Galindo, quien fue secretaria del entonces primer jefe del Ejército Constitucionalista, Venustiano Carranza, remitió al Congreso un memorial solicitando el derecho al voto femenino, en el que defendía que las mujeres, en sus “luchas cívicas”, en ocasiones arriesgaban la vida más que los que se encontraban “en los propios campos de batalla”.

Respecto al argumento de que las mujeres podrían ser manipuladas por la Iglesia, aseveró que su deseo era que esta tendencia se frenara con la educación, y “el medio más práctico para adquirir esa ilustración es ejercitando sus derechos políticos”.

La solicitud de Galindo tuvo como respuesta un rechazo rotundo, en el que el Constituyente refirió que “las mujeres no se sienten en la necesidad de participar en los asuntos públicos” y que en la sociedad no se advertía “la necesidad de conceder el voto a las mujeres”.
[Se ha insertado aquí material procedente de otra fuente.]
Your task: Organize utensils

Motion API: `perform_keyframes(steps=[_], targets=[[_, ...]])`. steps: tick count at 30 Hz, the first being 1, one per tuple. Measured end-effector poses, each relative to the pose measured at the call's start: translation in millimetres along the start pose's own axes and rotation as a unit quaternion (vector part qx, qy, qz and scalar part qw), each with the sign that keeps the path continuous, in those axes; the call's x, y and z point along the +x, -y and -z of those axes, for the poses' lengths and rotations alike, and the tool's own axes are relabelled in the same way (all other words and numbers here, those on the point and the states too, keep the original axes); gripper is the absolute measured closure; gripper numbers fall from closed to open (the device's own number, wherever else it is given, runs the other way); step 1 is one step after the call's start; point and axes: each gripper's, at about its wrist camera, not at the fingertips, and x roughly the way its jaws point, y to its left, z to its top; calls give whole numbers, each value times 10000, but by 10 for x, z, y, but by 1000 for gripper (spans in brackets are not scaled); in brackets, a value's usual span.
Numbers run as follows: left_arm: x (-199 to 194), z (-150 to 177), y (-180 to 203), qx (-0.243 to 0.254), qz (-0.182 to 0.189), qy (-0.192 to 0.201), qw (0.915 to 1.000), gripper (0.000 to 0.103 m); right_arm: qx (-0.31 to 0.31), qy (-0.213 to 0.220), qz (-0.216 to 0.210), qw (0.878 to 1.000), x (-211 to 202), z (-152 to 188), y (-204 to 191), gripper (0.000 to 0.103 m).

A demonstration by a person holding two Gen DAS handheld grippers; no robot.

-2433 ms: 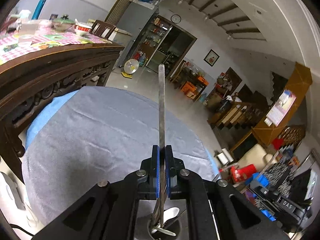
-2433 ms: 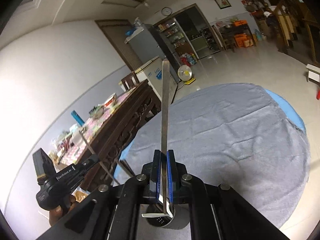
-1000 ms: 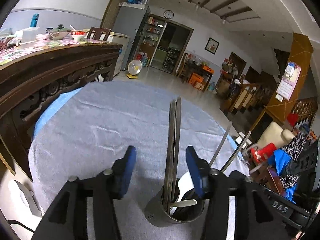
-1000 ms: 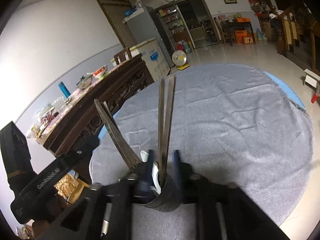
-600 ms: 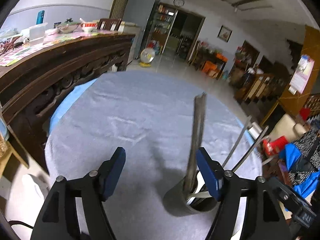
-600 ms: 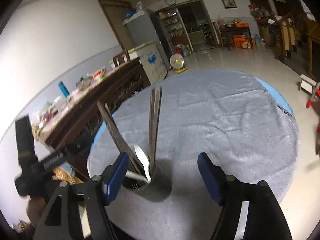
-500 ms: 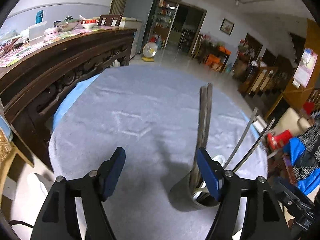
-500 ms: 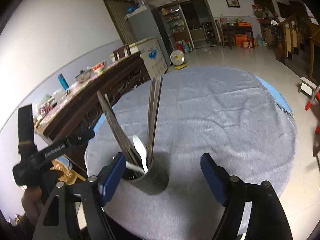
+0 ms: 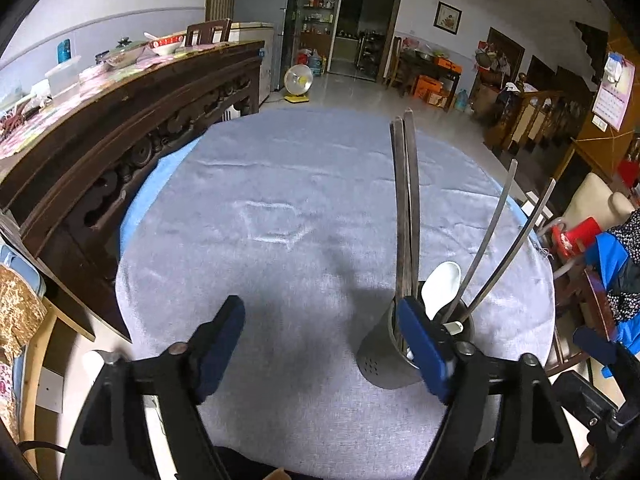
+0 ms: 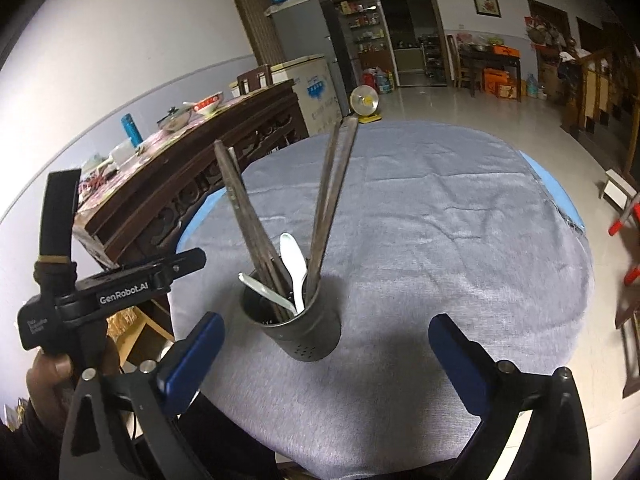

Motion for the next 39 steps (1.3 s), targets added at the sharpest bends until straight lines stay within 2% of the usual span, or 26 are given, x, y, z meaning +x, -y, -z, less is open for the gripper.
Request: perform_keyframes(steps=[5, 7, 8, 16, 19, 24, 33, 37, 39], targets=[[-29, -19, -25, 12, -5, 50, 10000, 16, -129, -66, 98, 9998, 12, 1, -68, 0], [-44, -26, -29, 33, -46, 94, 9999, 8, -207, -75, 121, 9997, 9, 9, -96, 0], [-60, -29, -27, 51, -87, 132, 9999, 7, -233, -70, 139, 9996, 5, 12, -107, 0], [-137, -77, -23, 177, -161, 370, 9990, 7, -659, -83, 346, 9972, 2, 25, -247, 0], [-169, -100, -18, 222, -203, 421, 9987, 2, -667, -92, 347, 9971, -7, 30, -253, 0], [-178, -112, 45, 382, -149, 323, 9986, 2, -692, -117, 386, 9968, -20, 51, -264, 0], [-246, -94, 60, 445, -134, 373, 9982, 2, -653, -41, 439, 9969, -61, 41, -286, 0], [-273, -103, 92, 530, -296, 419, 9973, 2, -665, -66, 451, 9967, -50, 40, -296, 0], [-282, -106, 96, 541, -265, 429, 9973, 2, -666, -80, 452, 9967, -44, 42, -301, 0]])
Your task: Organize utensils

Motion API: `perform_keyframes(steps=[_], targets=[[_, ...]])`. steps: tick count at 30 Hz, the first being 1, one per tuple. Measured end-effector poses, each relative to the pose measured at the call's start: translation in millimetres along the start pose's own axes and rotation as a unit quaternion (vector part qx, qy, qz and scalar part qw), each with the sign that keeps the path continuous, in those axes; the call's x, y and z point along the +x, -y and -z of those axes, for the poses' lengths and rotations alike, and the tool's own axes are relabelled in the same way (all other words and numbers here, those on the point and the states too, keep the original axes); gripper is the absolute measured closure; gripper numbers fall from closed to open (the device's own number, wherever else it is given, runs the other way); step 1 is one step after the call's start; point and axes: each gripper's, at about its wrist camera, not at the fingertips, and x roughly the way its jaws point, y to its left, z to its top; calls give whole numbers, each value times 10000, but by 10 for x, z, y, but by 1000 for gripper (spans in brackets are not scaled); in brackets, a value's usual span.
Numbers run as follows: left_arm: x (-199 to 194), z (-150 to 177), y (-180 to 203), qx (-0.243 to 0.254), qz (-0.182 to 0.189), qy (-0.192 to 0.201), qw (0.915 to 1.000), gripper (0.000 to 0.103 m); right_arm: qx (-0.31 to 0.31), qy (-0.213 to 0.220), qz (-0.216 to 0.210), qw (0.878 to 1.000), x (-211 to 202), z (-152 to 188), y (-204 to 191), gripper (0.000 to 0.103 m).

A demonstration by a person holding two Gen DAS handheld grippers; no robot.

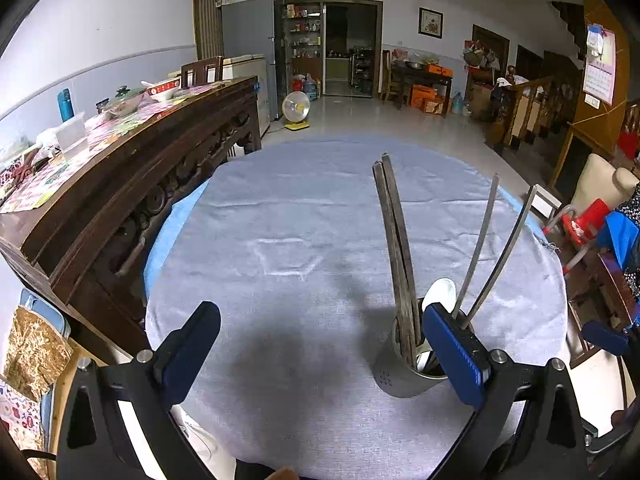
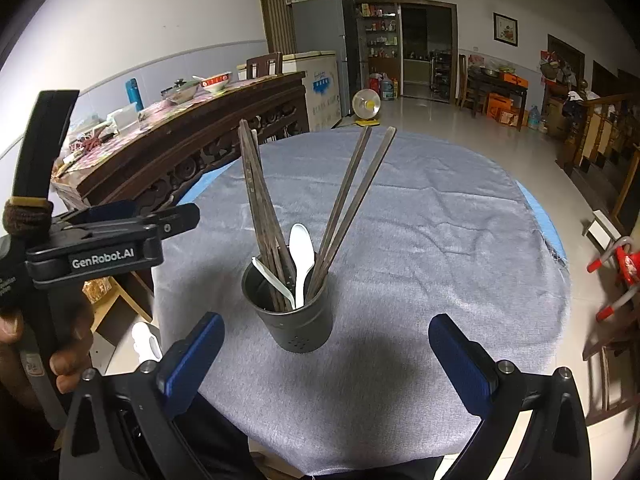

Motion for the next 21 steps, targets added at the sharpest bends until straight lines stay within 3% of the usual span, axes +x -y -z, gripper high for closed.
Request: perform_keyframes(steps=[21], targets=[[-76, -1, 96, 140, 106, 130, 9998, 2, 99, 49, -23, 9999, -32, -8, 33, 0]])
Sin embargo, no era cierto que, como insinuaba la contestación, en México no hubiera un movimiento popular a favor de que las mujeres accedieran al sufragio, y prueba de ello es el Congreso Feminista que se celebró en Yucatán, en el sur del país, en enero de 1916.

Galindo, quien impulsó este encuentro en el que hubo más de 600 participantes, envió una ponencia que ni siquiera pudo terminar de ser leída por el escándalo que provocó, relata a Efe Rosa María Valles, de la Universidad Autónoma del Estado de Hidalgo.

Sus ideas sobre la relación con Estados Unidos o el voto femenino quedaron tapadas por el asombro que despertó en el auditorio cuando pidió que las mujeres -al igual que los hombres- recibieran educación sexual desde la secundaria, para que aprendieran cómo reacciona su cuerpo.

La lucha de Galindo no terminó cuando le cerraron las puertas del Constituyente, y poco después de que se promulgara la ley fundamental se presentó a las elecciones para ser diputada federal, apoyándose en la ambigüedad del artículo 35, que reconocía el derecho al voto a los “mexicanos”, pero no especificaba si este término se refería solo a los varones.

No obstante, la también directora de la publicación feminista Mujer moderna quedó en cuarto lugar en las elecciones de su distrito y tuvo que admitir su derrota.

Volver a su figura cuando se celebra el centenario de la promulgación de la Constitución, considera Valles, es recordar a “la mujer que presentó una argumentación sólida, contundente, a favor del sufragio femenino”, y que sentó las bases para todo el movimiento que le siguió y desembocó finalmente en el reconocimiento de este derecho en 1953.

Asimismo, es interesante revisar a este personaje por su trabajo sobre las relaciones internacionales, en el que se enmarca su obra La doctrina Carranza y el acercamiento indo-latino.

Un libro que Valles considera “pragmático e importante” para este ámbito y en estos días, cuando “estamos hablando de la necesidad de que somos independientes, de la no sumisión frente a Estados Unidos”.

En conclusión, Galindo “es una mujer de un temperamento avasallador, con una intensidad, una fuerza, que ahora a cien años difícilmente la encuentro en otra líder mexicana a ese nivel”, concluye la historiadora.